• Work instructions:
Every line below from the one containing "Q: Mark one or more points on the beige" through the one containing "Q: Mark one or more points on the pink" must be transcribed exactly. Omit all lines outside that stretch.

START Dataset records

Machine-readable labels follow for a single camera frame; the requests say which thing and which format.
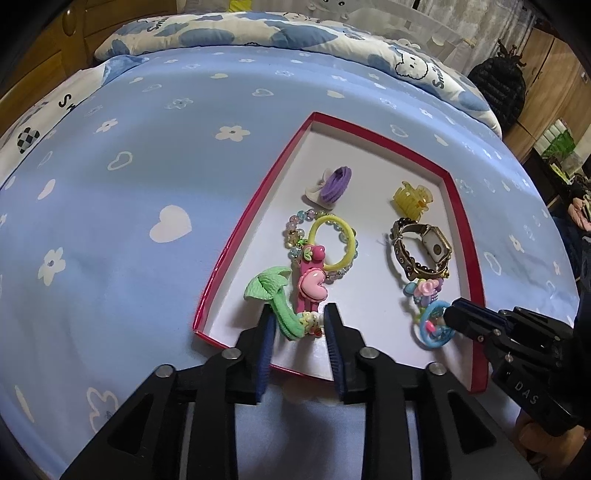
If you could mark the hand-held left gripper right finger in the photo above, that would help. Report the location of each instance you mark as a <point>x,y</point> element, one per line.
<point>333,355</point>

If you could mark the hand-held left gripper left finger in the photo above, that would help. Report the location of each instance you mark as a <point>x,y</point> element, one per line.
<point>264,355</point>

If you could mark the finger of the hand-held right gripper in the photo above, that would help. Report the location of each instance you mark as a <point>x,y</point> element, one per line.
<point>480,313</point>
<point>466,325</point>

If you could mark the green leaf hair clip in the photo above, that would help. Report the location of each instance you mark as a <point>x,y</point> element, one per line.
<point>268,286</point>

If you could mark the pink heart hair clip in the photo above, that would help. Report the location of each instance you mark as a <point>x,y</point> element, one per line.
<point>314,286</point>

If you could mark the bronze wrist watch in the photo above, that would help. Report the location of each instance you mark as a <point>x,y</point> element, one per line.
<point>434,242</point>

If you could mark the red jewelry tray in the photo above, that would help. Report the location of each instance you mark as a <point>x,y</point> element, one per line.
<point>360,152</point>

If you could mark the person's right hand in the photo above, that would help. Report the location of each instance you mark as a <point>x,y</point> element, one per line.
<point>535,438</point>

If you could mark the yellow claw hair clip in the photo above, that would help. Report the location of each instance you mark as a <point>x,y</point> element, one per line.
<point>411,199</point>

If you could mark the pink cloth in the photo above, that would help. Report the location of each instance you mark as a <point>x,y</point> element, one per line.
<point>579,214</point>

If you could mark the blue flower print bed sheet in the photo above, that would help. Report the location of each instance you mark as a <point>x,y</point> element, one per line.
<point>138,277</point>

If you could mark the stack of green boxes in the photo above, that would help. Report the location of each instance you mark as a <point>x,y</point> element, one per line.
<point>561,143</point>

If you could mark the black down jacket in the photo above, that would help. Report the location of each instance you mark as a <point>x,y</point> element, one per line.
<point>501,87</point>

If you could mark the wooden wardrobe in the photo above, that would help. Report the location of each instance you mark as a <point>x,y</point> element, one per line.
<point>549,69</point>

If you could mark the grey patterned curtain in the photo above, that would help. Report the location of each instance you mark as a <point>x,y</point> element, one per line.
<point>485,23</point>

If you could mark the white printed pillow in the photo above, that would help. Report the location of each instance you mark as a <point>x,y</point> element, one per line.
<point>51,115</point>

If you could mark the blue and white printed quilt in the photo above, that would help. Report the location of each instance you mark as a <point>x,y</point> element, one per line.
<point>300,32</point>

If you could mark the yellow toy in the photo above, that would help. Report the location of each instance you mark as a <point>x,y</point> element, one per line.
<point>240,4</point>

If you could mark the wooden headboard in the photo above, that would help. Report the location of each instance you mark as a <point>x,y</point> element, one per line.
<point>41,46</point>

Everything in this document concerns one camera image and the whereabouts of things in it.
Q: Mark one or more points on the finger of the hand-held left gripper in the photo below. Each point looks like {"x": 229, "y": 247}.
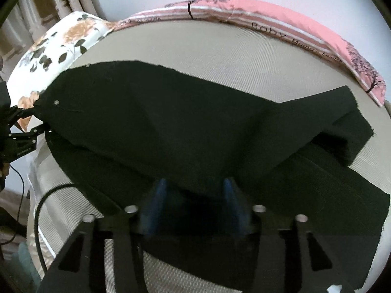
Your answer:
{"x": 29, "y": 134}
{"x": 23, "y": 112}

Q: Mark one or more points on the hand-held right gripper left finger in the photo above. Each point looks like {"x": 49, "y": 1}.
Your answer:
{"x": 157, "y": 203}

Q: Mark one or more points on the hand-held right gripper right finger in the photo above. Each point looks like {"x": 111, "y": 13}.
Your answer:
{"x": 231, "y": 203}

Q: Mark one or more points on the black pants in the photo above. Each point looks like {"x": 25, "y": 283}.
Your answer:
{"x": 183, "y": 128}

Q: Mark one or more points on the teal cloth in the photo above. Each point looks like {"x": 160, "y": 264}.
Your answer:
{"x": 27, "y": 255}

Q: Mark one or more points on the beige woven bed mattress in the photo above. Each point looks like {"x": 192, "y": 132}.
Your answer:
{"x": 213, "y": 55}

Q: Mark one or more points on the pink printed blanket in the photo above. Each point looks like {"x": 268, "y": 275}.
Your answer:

END Dataset records

• Answer to the exercise:
Q: Mark one or more points on the beige woven bed mattress in the photo above. Each point looks like {"x": 192, "y": 132}.
Your answer:
{"x": 213, "y": 55}

Q: Mark one or more points on the pink printed blanket in the photo above. Each point looks like {"x": 268, "y": 275}.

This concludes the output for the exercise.